**ABOUT THIS EXERCISE:** Using the data below, show every line where the word "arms" occurs.

**Records drawn from a dataset:**
────────

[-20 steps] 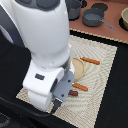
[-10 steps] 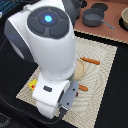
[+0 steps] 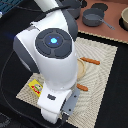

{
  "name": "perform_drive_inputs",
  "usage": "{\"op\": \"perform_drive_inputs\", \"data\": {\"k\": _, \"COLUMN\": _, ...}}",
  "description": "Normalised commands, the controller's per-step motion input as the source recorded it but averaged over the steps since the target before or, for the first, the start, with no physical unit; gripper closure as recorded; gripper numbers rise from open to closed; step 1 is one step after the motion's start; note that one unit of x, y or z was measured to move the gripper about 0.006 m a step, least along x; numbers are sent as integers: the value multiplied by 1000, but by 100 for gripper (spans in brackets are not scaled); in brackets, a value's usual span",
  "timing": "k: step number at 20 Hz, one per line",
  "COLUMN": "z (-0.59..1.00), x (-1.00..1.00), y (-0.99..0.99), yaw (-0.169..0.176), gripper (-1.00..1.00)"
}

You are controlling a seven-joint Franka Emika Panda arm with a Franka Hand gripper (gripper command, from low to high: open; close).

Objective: Interact with the objects in diverse but meaningful ways.

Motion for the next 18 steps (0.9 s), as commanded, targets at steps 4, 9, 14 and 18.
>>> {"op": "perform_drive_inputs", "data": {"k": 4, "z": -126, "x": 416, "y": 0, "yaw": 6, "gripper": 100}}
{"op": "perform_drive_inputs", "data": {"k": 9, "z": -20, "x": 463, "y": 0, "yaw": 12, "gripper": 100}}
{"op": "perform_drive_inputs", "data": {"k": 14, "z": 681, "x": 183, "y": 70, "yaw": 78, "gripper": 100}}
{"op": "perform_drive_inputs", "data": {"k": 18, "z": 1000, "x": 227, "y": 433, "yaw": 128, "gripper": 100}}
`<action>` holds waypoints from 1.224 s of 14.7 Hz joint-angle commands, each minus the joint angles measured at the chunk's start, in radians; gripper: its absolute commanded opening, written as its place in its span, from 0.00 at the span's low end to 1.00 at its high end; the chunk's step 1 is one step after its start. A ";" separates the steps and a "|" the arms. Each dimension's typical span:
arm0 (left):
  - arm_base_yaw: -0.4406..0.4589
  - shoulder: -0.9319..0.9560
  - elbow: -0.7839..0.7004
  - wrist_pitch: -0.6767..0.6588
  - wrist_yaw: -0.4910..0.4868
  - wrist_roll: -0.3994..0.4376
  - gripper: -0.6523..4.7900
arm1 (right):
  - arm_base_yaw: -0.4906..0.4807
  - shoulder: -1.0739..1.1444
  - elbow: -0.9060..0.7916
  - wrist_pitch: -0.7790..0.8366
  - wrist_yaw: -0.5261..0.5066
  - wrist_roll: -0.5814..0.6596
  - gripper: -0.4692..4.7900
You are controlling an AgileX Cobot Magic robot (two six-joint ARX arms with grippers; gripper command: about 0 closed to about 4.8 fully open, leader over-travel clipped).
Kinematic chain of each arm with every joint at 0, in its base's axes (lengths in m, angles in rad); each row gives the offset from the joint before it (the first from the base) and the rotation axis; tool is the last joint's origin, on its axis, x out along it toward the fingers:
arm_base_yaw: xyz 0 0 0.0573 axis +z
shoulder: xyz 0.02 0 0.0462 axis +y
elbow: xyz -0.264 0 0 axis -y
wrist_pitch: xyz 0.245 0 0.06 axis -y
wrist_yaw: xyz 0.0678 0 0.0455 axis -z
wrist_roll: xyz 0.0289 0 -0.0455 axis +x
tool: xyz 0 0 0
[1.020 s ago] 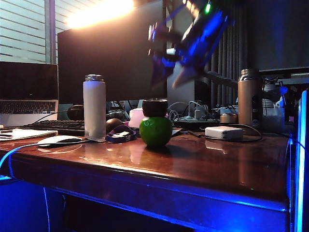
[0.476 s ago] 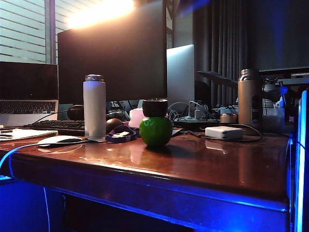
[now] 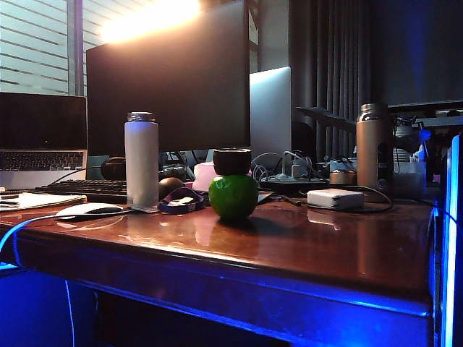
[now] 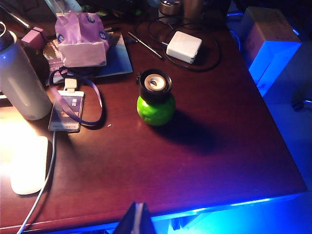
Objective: Stack the black thermos bottle cap from the table onto the green apple.
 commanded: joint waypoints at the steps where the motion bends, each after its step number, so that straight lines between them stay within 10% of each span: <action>1: -0.001 -0.003 0.003 0.016 0.005 -0.024 0.11 | -0.001 -0.098 -0.001 -0.116 0.117 0.097 0.09; 10: -0.002 -0.074 -0.147 0.154 0.008 -0.011 0.11 | -0.001 -0.551 -0.869 0.280 0.131 0.093 0.09; 18: -0.001 -0.423 -0.773 0.558 -0.142 -0.113 0.11 | -0.001 -0.862 -1.241 0.269 0.183 0.173 0.09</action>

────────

**THE ANSWER:**
`<action>` holds waypoints from 1.224 s of 14.7 Hz joint-angle commands, each minus the joint angles measured at the chunk's start, in radians; gripper: its absolute commanded opening, written as its place in its span, from 0.00 at the span's low end to 1.00 at its high end; the chunk's step 1 is one step after its start. A ";" separates the steps and a "|" the arms. Each dimension's typical span:
You are controlling an AgileX Cobot Magic robot (two six-joint ARX arms with grippers; gripper command: about 0 closed to about 4.8 fully open, leader over-travel clipped).

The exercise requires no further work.